* [The records]
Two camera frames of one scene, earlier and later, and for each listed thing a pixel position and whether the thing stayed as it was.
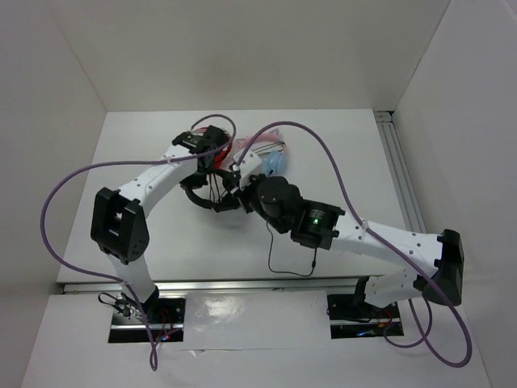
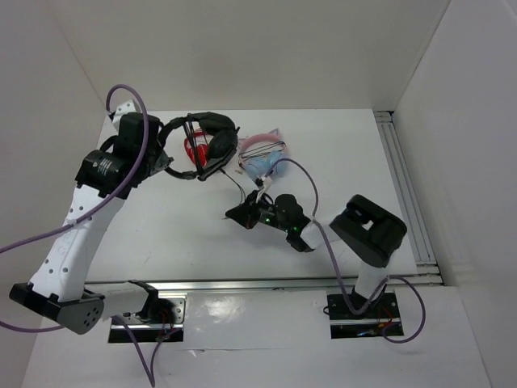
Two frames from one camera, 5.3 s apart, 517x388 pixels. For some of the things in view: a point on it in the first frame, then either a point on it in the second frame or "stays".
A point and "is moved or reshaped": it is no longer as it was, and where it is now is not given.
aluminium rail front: (199, 286) stays
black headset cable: (284, 273) is moved or reshaped
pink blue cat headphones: (270, 147) stays
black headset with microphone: (225, 202) → (222, 139)
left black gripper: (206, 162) → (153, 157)
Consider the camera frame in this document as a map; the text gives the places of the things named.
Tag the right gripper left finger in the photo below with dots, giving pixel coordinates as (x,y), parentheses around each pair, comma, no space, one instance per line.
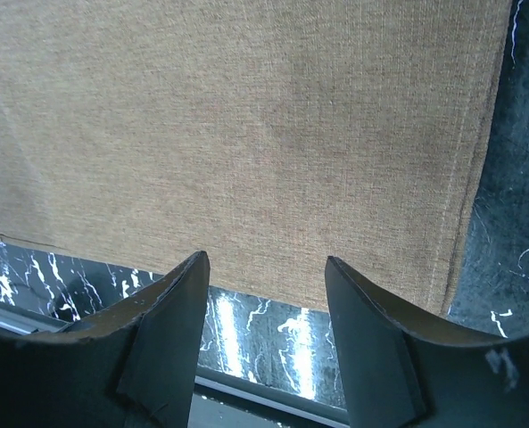
(132,364)

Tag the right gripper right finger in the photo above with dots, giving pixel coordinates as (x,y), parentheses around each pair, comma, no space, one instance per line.
(402,366)

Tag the brown cloth napkin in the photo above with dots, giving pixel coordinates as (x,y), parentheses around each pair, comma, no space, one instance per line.
(271,134)

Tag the black marble pattern mat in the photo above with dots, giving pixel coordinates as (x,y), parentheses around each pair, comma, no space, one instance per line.
(292,349)

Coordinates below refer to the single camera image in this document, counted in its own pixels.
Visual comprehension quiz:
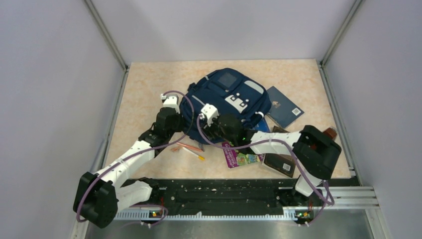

* [Brief] Which lines in the records contain the word "things"? Copy each one.

* [Task answer]
Two frames from one camera, 5.3 s apart, 517x388 pixels. For some of the things in view: a point on it in the first frame, then either a point on it in the second frame or "stays".
Consider the camera frame in this document as a map; the text gives the places of the things named.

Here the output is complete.